Data shown Start Marker

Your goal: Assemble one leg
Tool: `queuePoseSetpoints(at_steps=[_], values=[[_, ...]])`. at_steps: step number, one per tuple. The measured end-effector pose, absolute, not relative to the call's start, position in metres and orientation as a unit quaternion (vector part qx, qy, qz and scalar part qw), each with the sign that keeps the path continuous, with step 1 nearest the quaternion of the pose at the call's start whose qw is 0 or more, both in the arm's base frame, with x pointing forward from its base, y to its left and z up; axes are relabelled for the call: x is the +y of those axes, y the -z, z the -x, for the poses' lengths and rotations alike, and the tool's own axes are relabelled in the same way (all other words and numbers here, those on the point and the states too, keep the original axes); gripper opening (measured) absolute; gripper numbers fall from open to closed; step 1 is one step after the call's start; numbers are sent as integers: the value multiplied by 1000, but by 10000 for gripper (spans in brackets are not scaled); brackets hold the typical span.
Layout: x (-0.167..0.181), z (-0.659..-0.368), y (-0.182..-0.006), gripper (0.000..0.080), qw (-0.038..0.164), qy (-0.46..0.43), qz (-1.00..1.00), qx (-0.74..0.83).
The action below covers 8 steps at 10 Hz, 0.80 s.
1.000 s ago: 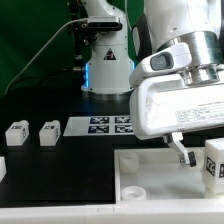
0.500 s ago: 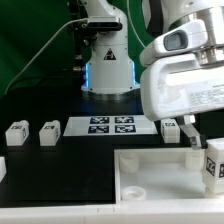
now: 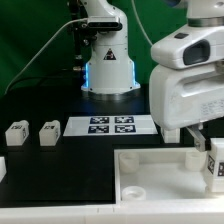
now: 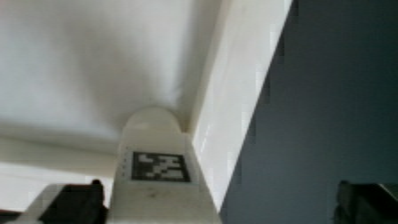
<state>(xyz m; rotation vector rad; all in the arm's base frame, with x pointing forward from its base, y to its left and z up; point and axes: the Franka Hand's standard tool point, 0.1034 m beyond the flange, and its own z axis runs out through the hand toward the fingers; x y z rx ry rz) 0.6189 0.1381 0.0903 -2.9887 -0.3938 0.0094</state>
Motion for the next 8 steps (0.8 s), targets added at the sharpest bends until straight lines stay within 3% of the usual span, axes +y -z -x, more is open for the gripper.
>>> queuePoseSetpoints(at_steps=[6,7,8], values=[[124,-629,-79,649,63,12,990,-123],[124,-629,-78,627,63,12,990,-124],[124,-629,-78,499,63,12,990,-123]])
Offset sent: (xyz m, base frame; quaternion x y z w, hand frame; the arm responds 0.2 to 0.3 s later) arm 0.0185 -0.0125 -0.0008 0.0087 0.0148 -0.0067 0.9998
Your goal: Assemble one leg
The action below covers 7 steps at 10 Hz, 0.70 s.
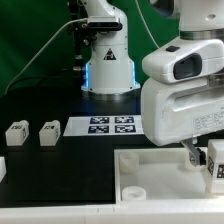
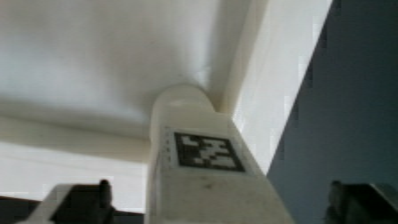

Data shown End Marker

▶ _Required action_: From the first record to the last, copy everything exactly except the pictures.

▶ _Result for this task_:
Your goal: Assemble one leg
Tool: `queuePoseSetpoints(at_steps=[_], values=[[_, ...]])`. at_steps: step number, one per tuple. The measured end-effector pose, absolute, not relative to the call's start, position in metres and orientation as a unit quaternion (vector part qx, qy, qz and scalar part qw), each with the sign that keeps the path continuous, with step 1 nearest the quaternion of the pose at the call's start whose qw is 0 or more, both in the arm's base frame, with x pointing forward from its base, y to its left and z up; axes are relabelled for the call: x is the +y of those axes, y the -z, z the -x, for the poses' lengths and rotations alike, and the tool's own axes are relabelled in the same way (all other words and numbers here, those on the point and the states too, keep the original axes); gripper opening (measured) absolute; gripper numbers fall from open to closed; step 1 is one step after the call's start; numbers are sent as integers: the value multiplied by 1000, but by 10000 for gripper (spans in brackets are not scaled); brackets hold the typical span.
Layout: x (-0.167..0.181), z (-0.659..-0.368), y (-0.182..-0.006), gripper (0.000..0.080), qw (-0.038..0.164), qy (-0.46..0.43), qz (-1.00..1.00), qx (-0.74..0.83).
The action below covers 8 steps at 10 Hz, 0.80 s.
1.000 s ago: 
0.500 s ago: 
now: 
now: 
<state>(xyz m; rotation vector rad; all in the arm's base frame, with x pointing forward from its base, y to its left and z up; point and axes: the Franka Hand's standard tool point, 0.1034 m beyond the flange, and its own z axis runs out through the hand toward the fingers; x y z rx ry rz) 0.6189 0.1381 0.0903 -2.9887 -0.3938 0.0094</state>
Motion for the next 8 steps (0.8 s), targets added at the sharpest bends until straight lines stay within 3% of the usual span, axes +y -z -x, more is open for the gripper.
>>> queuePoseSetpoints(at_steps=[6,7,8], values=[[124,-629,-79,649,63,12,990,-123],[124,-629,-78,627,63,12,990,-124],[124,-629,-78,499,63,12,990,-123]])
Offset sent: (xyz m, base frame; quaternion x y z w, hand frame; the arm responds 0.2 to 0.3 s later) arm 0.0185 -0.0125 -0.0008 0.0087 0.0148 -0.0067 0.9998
Your goal: Assemble one leg
The action below covers 7 steps at 10 Hz, 0.70 s.

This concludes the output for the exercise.